Well obviously I am slightly exaggerating for effect. But if you eat a lot of carbs then your blood sugar will have a lot of highs and then plummet. So he probably IS ravenously hungry a few hours after his packet of biscuits. And his body can’t access his stored fat because of his high insulin levels.

And if he feels hungry, to him it’s a catastrophe, not just an minor inconvenience. He honestly believes that all slim people enjoy being hungry and he doesn’t so it’s not his fault.

Much like the poster up thread who implied that everyone who is a healthy weight is drug addicted or has an eating disorder. Or the other poster who said that we must stand admiring ourselves in the mirror for pleasure.

And my partner DOESNT see that I eat way less. I eat bigger plates of food at meals than him. He will have a bowl or two of cereal for breakfast while I might have a big plate of eggs, tomatoes, mushrooms and spinach.

At dinner he will eat a tiny microwave macaroni cheese and I will have an enormous stir fry that’s twice the size. He doesn’t notice the large slice of bread and two ciders that he has with it - they don’t count.

Most of his Extra food is from snacks so they don’t count either. He will tell himself he’s had one biscuit but he’s had the whole packet.

His car is full of chocolate and sweet wrappers which he eats while driving, so they don’t count.

He thinks his large bottles of Diet Coke don’t count because they have few calories - even though his body will react to them in some ways as if they were full fat.

It’s like that secret eaters programme - he claims to have no idea why he’s obese. He thinks he eats very little and I eat a lot.

I know he will never lose weight until he changes his thinking. That’s why this thread is so Interesting to me, I can see that Some others think In similar ways. It’s fascinating.

newrubylane · 23/10/2019 13:55

Age 34, height 5'5", weight 7 stone 4 last time I checked, dress size 6-8 depending on the shop.

This thread is really interesting, has had me mulling over a lot of different things.

I've always been slim, was bullied quite badly about it as a teen. But ultimately felt quite secure about myself, thanks to my parents, so although the bullying itself bothered me, I never wanted to change myself.

I've always pretty much eaten what I want, when I want. I don't obsess at all about food or about the calories.

My parents were relaxed about sweets and treats but meals were always been home cooked in the main (maybe the odd fish finger or takeaway!) and balanced. I tend to prefer junky food, lots of carbs and snack mainly on cheese and chocolate. Have never really enjoyed fruits much, but always have lots of veg with meals.

I don't often have a big breakfast, as I just don't have any appetite early in the morning. Food usually kicks off with a snack type breakfast, say a cereal bar, piece of toast or croissant at around 10am. I tend to snack frequently through the day and have smallish portions at meals.
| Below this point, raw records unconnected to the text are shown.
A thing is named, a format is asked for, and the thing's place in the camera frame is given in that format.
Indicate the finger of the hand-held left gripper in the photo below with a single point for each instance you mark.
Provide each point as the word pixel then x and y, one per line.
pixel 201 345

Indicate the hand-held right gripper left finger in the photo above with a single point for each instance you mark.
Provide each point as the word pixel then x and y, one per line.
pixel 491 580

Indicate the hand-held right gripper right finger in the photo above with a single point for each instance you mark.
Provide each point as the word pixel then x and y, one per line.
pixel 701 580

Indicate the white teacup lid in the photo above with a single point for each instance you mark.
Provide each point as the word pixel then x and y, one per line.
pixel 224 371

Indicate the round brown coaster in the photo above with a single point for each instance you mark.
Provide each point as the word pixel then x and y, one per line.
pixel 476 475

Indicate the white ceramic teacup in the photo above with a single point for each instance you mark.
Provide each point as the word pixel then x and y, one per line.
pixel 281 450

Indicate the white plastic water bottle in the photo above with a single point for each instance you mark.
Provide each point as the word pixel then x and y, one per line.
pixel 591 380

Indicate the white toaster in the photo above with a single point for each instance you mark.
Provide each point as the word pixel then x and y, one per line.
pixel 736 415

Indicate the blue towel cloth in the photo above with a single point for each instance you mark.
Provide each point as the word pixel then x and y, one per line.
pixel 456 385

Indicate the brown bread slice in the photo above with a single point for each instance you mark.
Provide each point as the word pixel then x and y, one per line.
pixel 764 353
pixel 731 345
I don't snack for the hell of it, though, can quite happily not eat if I'm not hungry, no matter how tempting the food looks.

If I'm very stressed I tend to go off food, but that's really only in a major crisis. Otherwise I don't really find that emotions affect my eating or vice versa

I can't bear that feeling of being excessively full, and always try to stop eating well before I get there. I only ever get that when we eat out and I decide I really want dessert when I've already had two courses, and I usually only manage a couple of bites of the dessert and then regret it because I feel crap afterwards!

Episcomama · 23/10/2019 14:20

Thank you to whoever suggested the Brain Over Binge podcast! I started listening to it last night and a lot of what is being said makes sense.